Matthew and Tyler Williams Commit Murder, Journey Into Hate
Christian Identity theology, once again, appears to have motivated political murders, this time of two gay men in California.
They grew up in a devoutly religious home. Their father had a penchant for preaching and praying in public. Their mother gave painting lessons to neighborhood children while her own kids, Matthew and Tyler, taught them about edible plants and gave away bushels of hand-picked fruit. By many accounts, they were a normal family.
That was before the Williams brothers' journey into hate.
In the end, officials charge, the northern California brothers murdered two gay men as they slept at home. They were caught when, a few days after the July killings, they allegedly tried to buy ammunition with one of the slain men's credit cards.
Officials suspect that two weeks before the murders, the Williams brothers also were behind the arson attacks that wreaked $1 million damage on three Sacramento synagogues.
The journey seems to have begun in 1993 when Matthew Williams, a young man who was clearly searching for something to give his life meaning, headed to the University of Idaho.
At first, he joined a charismatic Christian church in Moscow, Idaho. But he left the church two years later, beginning a shift from a fundamentalist faith to one motivated by violent hatred of all kinds of minorities — but especially gays and Jews.
"After he left the church he went from food combining to eye exercises, to only drinking tea, to tax revolting," former friend Jeff Monroe told The Sacramento Bee.
He drank fungus teas and "colloidal silver," a brew that's popular in the antigovernment movement for curing a host of ills. And he began a reading odyssey through the vast array of white supremacist and other radical right material now available on the Web.

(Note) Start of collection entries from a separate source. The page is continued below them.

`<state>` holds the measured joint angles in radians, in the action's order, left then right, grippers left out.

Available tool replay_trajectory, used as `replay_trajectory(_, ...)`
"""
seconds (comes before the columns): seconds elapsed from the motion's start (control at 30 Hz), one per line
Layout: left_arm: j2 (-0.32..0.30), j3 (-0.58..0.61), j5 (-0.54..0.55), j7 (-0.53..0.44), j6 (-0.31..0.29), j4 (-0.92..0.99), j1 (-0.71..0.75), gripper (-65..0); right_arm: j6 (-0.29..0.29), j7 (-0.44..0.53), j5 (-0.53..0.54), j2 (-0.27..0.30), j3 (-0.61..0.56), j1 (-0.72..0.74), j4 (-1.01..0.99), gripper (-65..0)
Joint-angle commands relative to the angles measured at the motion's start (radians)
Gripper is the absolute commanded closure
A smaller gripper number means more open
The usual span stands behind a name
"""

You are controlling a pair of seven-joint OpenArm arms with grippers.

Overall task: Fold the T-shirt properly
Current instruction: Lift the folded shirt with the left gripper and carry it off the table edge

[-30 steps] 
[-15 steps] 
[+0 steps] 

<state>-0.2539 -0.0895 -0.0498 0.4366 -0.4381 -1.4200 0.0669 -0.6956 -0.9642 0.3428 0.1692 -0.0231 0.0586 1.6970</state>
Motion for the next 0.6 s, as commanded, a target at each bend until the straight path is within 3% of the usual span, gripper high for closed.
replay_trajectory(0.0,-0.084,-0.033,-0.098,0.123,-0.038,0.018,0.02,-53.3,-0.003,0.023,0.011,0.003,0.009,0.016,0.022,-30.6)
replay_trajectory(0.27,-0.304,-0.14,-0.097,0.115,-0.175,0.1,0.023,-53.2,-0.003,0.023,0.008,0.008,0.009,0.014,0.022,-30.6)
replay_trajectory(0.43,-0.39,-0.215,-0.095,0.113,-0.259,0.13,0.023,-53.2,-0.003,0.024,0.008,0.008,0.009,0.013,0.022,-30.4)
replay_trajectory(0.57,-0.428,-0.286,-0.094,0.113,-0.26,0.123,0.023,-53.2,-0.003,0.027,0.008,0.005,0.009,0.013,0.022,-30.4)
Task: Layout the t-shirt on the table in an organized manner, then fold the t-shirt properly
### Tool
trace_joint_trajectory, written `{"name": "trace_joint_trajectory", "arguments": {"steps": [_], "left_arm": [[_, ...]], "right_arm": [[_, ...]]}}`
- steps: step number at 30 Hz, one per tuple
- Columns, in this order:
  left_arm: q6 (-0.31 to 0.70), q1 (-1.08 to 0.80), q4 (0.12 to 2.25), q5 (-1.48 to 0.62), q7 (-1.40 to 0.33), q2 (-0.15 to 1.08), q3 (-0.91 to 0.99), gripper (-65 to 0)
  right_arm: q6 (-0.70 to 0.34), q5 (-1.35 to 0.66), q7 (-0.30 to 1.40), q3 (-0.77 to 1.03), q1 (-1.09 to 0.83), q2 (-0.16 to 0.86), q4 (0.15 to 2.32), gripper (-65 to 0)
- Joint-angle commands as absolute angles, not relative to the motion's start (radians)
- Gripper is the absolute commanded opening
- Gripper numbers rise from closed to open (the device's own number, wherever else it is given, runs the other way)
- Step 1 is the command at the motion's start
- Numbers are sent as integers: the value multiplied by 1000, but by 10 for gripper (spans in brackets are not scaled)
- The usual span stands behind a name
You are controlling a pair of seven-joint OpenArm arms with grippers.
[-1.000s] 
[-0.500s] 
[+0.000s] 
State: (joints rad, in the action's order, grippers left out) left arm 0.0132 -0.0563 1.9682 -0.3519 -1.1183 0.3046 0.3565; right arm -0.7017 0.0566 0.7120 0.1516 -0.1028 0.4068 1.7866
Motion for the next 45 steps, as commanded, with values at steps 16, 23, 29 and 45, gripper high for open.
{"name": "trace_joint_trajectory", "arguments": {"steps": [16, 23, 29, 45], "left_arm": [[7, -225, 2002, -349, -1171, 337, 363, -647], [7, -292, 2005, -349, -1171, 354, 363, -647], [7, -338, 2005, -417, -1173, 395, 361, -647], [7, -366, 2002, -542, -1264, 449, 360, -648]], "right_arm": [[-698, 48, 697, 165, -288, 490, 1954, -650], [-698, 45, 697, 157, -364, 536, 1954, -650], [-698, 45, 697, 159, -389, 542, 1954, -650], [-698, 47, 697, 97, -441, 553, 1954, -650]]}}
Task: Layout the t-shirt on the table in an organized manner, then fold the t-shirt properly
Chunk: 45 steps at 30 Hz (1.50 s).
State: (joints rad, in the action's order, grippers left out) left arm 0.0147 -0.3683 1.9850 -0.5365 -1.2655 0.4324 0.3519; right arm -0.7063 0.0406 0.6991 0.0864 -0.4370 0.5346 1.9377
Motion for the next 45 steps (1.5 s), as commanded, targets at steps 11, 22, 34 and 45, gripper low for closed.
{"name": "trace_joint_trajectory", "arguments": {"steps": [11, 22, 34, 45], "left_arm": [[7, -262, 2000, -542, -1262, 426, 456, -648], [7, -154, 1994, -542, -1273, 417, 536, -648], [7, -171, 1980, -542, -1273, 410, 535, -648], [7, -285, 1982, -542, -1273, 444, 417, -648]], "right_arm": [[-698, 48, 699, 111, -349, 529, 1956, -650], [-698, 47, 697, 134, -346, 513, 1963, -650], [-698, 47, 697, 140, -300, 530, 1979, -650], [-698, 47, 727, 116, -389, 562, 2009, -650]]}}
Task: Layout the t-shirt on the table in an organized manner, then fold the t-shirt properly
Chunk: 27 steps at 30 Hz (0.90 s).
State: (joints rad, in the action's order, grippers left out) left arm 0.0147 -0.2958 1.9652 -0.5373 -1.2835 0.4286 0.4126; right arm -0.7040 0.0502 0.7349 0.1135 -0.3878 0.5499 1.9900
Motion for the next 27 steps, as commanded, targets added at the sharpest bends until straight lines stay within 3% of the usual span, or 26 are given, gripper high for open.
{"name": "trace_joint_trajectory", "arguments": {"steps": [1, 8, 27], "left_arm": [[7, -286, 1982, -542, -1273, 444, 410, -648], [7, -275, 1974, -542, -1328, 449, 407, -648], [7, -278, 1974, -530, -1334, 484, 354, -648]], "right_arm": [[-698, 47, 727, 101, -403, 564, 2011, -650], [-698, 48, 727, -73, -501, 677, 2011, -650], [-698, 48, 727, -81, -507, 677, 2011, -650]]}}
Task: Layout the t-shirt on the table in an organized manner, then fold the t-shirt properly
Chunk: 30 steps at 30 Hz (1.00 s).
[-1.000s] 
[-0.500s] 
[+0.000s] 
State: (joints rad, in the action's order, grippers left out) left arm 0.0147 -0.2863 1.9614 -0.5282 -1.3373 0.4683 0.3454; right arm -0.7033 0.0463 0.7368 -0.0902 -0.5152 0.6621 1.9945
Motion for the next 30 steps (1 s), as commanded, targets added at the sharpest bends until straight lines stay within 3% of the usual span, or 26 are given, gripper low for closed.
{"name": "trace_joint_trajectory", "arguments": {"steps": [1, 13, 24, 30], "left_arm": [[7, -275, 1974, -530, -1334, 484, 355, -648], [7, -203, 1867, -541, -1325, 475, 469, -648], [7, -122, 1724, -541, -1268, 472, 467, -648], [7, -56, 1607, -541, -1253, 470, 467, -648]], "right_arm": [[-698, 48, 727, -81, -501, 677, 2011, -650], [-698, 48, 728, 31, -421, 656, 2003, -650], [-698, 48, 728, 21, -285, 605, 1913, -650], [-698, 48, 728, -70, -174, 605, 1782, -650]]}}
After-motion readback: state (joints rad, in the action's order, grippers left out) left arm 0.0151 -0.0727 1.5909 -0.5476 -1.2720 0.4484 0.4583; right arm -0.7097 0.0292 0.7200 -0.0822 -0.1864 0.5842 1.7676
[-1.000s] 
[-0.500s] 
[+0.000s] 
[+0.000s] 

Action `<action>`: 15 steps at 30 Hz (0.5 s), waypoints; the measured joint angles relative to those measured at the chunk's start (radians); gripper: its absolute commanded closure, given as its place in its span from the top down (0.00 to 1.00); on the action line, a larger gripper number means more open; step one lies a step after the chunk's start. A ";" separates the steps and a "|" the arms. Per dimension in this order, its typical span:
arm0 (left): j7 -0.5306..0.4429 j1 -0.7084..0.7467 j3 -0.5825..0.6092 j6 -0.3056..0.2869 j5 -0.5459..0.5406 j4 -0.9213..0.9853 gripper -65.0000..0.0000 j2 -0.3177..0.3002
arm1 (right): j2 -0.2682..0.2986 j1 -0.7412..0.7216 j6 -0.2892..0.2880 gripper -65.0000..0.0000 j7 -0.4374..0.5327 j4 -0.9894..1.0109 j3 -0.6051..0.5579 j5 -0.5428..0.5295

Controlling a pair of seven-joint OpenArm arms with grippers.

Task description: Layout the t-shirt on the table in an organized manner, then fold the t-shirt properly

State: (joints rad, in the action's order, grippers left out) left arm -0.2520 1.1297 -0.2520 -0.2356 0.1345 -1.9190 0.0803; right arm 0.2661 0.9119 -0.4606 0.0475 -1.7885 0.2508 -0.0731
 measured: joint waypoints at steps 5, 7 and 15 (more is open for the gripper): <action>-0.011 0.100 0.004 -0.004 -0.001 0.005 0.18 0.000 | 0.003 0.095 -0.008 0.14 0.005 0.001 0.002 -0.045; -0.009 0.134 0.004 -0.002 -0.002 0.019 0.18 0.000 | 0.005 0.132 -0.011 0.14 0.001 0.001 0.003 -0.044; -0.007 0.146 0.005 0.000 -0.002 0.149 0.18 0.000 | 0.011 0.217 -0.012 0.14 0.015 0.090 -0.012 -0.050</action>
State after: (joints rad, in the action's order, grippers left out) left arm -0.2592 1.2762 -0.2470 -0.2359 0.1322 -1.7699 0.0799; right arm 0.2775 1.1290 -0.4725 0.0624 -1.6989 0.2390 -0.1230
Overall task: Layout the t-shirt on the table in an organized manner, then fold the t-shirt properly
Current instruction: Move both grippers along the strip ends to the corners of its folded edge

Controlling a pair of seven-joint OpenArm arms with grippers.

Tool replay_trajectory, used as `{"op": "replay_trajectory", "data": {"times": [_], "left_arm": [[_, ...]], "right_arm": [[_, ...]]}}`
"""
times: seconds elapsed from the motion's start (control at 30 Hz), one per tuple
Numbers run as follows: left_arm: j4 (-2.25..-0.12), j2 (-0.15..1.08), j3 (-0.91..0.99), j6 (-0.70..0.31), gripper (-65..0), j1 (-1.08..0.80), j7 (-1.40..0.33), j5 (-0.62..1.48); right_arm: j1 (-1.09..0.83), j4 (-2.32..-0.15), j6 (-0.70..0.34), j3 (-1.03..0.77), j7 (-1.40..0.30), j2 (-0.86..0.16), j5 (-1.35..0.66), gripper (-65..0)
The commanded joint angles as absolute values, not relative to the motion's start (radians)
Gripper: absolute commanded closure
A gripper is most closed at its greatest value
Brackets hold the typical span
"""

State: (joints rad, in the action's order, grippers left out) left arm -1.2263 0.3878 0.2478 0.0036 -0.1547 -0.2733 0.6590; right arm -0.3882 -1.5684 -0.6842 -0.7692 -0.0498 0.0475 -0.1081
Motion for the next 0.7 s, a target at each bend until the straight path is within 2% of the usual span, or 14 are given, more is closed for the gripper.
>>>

"In six months," Monroe said in remarks since echoed by other former friends, "he went from not having much of an opinion to being a confirmed racist."
Tyler, Matthew's "shadow," seems to have followed.
At first, based on materials seized from Matt Williams' home, officials thought the brothers might be followers of the World Church of the Creator (see The Great Creator) — the same atheistic neo-Nazi group implicated in a July murder rampage in the Midwest. But then one of several letters Matthew, 31, sent to friends surfaced.
"Dearly beloved," it began. "I have just finished the most exciting and relevant Bible Study of my life! A special person shared IT with me and I want to share IT with the special people of my life. ... I reckon that thee shall be blessed by this greatly."
He was talking about Christian Identity.
The letter lauded the infamous anti-Semitic hoax, Protocols of the Learned Elders of Zion. Williams implored his friends to arm themselves for the coming troubles.
He included a sketch of a skeleton, dressed like Uncle Sam, watching a television set emanating deadly rays and emblazoned with a Star of David. And he referred, in glowing terms, to key ideologues of Identity: Pete Peters, Ted Weiland and the late Nord Davis Jr. (see Hills of Rebellion).
Identity, a heretical version of Christianity, sees Jews as the spawn of Satan, blacks and other people of color as "mud people," and whites as the real chosen people. Because its hard-line version holds that Christ will not return until the earth is swept clean of Satanic forces, many followers feel impelled to kill.
And in fact, Identity adherents have been behind a two-decade record of murder, torture, bombing and arson.
Now, in the California murders and arsons, it appears that once again the culprit is Identity.